Nobel Peace Prize Nominee, Mu Sochua, Comes to Staples

Article written by Kate McNee for Inklings High School Newspaper, on Sochua’s recent visit to Staples High School, CT.  Full article here.

A feeling of awe circled the room as Mu Sochua, an accomplished human rights activist, Nobel Peace Prize nominee, and Cambodian Parliament member stepped in front of the class.

As she began her presentation, she did not list her accomplishments, nor did she instruct the students on how to help her cause. Instead, she laughed heartily and in her native language said, “You guys are probably going to say what?” Soon the whole group was laughing.

On Nov. 18, during periods 7 and 8, Sochua spoke about the issue of sex-exploitation, and promoted the documentary “Redlight.” The presentation was sponsored by the group Teen Vital Voices, a club founded by Alexis Teixeira ’13. The club, which is an extension of the nonprofit organization Vital Voices, focuses on female empowerment.

Sochua led an interactive presentation, where she spoke in an intimate classroom setting. She challenged students to imagine their lives as Cambodian citizens, particularly as women who often don’t receive any education, make less than two dollars a day, or are forced into sex-exploitation at as young as 8-years-old.

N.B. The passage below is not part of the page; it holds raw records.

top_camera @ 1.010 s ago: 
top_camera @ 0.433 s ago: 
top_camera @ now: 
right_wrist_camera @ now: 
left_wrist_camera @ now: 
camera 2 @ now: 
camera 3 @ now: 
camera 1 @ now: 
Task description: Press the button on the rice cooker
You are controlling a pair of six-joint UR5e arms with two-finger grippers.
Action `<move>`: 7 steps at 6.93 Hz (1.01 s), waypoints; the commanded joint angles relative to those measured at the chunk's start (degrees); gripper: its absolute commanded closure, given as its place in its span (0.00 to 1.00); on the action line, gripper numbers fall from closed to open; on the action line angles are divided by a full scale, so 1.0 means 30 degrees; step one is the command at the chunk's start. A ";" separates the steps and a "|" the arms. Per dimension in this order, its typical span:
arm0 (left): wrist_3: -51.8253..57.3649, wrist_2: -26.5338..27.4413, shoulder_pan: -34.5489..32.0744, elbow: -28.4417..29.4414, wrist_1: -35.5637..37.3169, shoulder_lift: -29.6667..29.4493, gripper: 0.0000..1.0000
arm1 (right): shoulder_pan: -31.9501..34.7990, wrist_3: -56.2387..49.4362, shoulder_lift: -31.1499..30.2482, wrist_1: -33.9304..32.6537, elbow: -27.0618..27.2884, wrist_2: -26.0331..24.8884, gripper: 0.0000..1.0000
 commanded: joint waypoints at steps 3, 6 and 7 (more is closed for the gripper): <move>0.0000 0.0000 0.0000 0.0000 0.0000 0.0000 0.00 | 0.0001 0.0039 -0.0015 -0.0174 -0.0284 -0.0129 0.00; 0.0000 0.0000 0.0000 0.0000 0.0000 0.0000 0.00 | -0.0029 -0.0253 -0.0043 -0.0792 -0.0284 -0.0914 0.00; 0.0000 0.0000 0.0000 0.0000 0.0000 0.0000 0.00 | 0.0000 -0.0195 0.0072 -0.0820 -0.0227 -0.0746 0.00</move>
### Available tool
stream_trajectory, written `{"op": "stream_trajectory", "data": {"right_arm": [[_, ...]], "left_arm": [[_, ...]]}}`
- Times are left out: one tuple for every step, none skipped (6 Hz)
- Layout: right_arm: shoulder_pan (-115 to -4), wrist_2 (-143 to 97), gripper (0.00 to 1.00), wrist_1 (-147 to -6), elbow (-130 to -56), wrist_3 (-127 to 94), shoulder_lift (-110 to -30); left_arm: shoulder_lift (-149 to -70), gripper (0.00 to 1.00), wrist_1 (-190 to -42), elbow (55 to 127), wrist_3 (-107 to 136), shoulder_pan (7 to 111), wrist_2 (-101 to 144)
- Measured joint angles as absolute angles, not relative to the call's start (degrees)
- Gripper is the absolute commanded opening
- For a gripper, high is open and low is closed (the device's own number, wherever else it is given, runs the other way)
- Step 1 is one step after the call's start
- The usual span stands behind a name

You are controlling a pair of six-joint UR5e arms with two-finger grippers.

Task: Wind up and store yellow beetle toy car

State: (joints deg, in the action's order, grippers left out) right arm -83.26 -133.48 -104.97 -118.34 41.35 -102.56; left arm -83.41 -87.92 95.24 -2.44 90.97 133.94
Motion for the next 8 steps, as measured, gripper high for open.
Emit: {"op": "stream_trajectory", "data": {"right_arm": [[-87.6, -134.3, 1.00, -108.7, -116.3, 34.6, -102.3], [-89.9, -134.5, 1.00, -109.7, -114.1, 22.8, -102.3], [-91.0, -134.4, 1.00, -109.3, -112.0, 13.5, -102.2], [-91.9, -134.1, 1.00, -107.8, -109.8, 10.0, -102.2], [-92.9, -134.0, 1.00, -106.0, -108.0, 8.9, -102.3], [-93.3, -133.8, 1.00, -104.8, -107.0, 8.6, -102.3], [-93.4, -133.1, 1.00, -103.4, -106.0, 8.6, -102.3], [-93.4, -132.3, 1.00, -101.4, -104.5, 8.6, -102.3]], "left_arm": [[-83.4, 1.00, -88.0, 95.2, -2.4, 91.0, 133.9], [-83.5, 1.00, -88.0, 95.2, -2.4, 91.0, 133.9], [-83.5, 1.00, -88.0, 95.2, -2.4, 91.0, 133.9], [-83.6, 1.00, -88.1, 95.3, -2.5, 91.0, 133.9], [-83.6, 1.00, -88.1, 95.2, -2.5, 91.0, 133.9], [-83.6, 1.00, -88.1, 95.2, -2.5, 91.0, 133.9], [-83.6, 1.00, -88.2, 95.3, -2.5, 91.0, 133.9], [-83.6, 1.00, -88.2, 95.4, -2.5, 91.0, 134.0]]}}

Though she is native of Cambodia, and explained many of the specific issues that have plagued the country, such as the Camboidan killing fields, she also stressed that the issue of sex-trafficking is not just within her own country.

“It’s a global issue, that’s why I’m here,” Sochua said.

Her main point in presenting was to promote awareness of this tragic and little known issue, and to encourage young adults like Staples students to help. As Teen Vital Voices aims to do, she hopes that young people know that they can make a difference.

“All in all, students were interested and many who heard her speak learned something new and were really moved by her story,” said Teixeira.

Cambodian lawmaker focuses on rights for women

By Bonnie Adler. Minuteman News Center. November 17, 2010

Nobel Prize nominee Mu Sochua, an advocate for rule of law and rights for women in Cambodia, is a remarkable study in contrasts.

At 55, she is an exotic beauty, slender, soft-spoken, graceful and charming. She is also alarmingly brave and intensely committed. As the most outspoken female leader of the opposition party in an impoverished post-Khmer Rouge Cambodia, she risks her life in calling publicly for the cessation of sex trafficking, equality for women and an end to the corruption that is endemic to all levels of Cambodian society.

Mu Sochua made numerous appearances in Westport last week, raising awareness about her work as a Cambodian lawmaker to promote greater equality and freedom for women in her country and to publicize the deeply disturbing film documentary “Redlight,” an expose about the global issue of sex trafficking of children.

Mu Sochua is featured in the film, which focuses on the personal stories of the victims of child sexploitation and the efforts made thus far to try to stop the crime, which is so prevalent in Cambodia. “Redlight” was directed by an award-winning Israeli filmmaker, Guy Jacobsen, and was shown in Westport and Ridgefield last week with personal appearances by both Mu Sochua and Guy Jacobson.